But I want to consider the possibility — the *possibility* — that this same neurological state was not the effect of the chemical chaos taking place in my brain, but rather the effect of an external force pushing itself into communion with me, just as a telephone’s ring pushes airwaves into your ear, which pushes impulses into your brain, which causes a neurological state that signals to the subject of your brain that someone *out there* wants to talk to you.

I’m not saying someone called me. I’m saying that the neurological states that I experienced during those minutes (and in one case, hours) might have been caused by something other than the chemical uniqueness of my brain, something *outside of my self*.

In a sense, I’m talking about the fundamental nature of our reality. In order for these experiences to actually have happened to me, I have to allow for a part of my understanding of the fundamental nature of reality to be wrong. And anyone who knows me knows I do not like to be wrong.

Heidegger wrote [an essay](https://en.wikipedia.org/wiki/The_Question_Concerning_Technology) where he basically argues that there is a divine-style presence (by which I mean, an *external, non-human* presence) that we, as human beings, have the burden of bringing forth into the world (according to Heidegger, this burden defines us as human beings).

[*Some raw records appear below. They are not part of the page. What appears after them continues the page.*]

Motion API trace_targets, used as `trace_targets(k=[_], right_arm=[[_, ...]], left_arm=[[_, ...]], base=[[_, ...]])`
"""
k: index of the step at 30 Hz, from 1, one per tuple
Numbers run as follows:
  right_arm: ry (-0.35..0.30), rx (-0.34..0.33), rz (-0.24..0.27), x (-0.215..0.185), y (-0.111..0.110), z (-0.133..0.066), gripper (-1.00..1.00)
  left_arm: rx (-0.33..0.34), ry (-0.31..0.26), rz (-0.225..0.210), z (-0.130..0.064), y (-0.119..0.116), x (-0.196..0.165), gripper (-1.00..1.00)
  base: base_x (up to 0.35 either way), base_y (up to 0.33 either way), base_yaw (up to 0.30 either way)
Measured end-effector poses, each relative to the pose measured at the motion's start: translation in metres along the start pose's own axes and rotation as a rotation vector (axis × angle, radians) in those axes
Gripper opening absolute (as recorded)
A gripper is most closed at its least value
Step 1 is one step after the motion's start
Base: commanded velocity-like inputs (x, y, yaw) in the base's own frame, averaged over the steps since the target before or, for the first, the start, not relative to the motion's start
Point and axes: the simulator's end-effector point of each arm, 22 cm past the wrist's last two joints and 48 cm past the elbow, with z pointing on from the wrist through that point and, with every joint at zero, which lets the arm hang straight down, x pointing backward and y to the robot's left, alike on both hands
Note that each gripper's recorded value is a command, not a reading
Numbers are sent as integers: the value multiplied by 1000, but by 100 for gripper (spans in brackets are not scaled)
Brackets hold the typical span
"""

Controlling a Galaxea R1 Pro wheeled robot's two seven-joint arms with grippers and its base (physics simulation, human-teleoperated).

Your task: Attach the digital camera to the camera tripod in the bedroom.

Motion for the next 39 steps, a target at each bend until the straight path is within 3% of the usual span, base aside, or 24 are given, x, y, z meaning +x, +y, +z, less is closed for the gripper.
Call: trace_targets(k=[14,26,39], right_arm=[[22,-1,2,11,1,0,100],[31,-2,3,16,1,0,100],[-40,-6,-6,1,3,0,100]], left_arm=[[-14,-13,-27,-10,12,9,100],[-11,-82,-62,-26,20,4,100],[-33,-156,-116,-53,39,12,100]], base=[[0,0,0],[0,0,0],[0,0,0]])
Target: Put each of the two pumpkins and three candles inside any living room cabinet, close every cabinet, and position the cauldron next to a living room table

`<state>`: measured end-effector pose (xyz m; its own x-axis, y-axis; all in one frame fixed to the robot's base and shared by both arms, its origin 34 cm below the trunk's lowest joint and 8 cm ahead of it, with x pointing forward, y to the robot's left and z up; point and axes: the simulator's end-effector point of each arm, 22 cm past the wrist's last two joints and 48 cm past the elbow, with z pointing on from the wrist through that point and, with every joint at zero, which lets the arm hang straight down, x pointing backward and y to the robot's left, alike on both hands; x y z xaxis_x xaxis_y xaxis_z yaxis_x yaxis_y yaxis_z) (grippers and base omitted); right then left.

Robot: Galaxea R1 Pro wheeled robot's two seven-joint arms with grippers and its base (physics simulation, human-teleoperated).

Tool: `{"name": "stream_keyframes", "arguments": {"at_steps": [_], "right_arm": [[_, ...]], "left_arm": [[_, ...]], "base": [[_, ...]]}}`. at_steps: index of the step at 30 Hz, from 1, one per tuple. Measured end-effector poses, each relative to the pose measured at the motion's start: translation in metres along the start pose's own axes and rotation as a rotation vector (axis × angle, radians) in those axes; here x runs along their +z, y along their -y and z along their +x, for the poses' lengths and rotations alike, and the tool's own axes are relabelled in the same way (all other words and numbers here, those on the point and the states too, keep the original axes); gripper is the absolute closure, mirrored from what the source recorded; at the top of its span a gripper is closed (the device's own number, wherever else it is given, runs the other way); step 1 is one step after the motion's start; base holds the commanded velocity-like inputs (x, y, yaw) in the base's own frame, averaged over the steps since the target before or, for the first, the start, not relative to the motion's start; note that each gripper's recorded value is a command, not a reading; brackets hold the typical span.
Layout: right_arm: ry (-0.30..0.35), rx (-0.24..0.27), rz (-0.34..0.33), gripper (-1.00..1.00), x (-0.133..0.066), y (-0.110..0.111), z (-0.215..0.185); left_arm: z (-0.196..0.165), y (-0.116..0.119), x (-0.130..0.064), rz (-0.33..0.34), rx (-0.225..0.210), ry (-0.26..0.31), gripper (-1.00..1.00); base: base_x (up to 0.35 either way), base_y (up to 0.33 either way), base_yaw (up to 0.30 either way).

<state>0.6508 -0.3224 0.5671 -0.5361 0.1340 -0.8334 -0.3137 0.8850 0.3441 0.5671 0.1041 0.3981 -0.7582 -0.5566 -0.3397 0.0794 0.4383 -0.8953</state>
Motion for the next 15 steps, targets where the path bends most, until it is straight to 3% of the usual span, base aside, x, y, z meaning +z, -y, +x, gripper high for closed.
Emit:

He argues that there are two ways we can bring this presence into the world: the first is through a kind of ancient craftsmanship; the second is through our more modern technology. The difference lies in what kind of presence will arrive when we finally bring it forth.

Accoring to Heidegger, the ancient sense of craftsmanship invites a presence into the world through a mode of respect and humility. Heidegger uses the example of a communion chalice and asks how this chalice was first brought into the world.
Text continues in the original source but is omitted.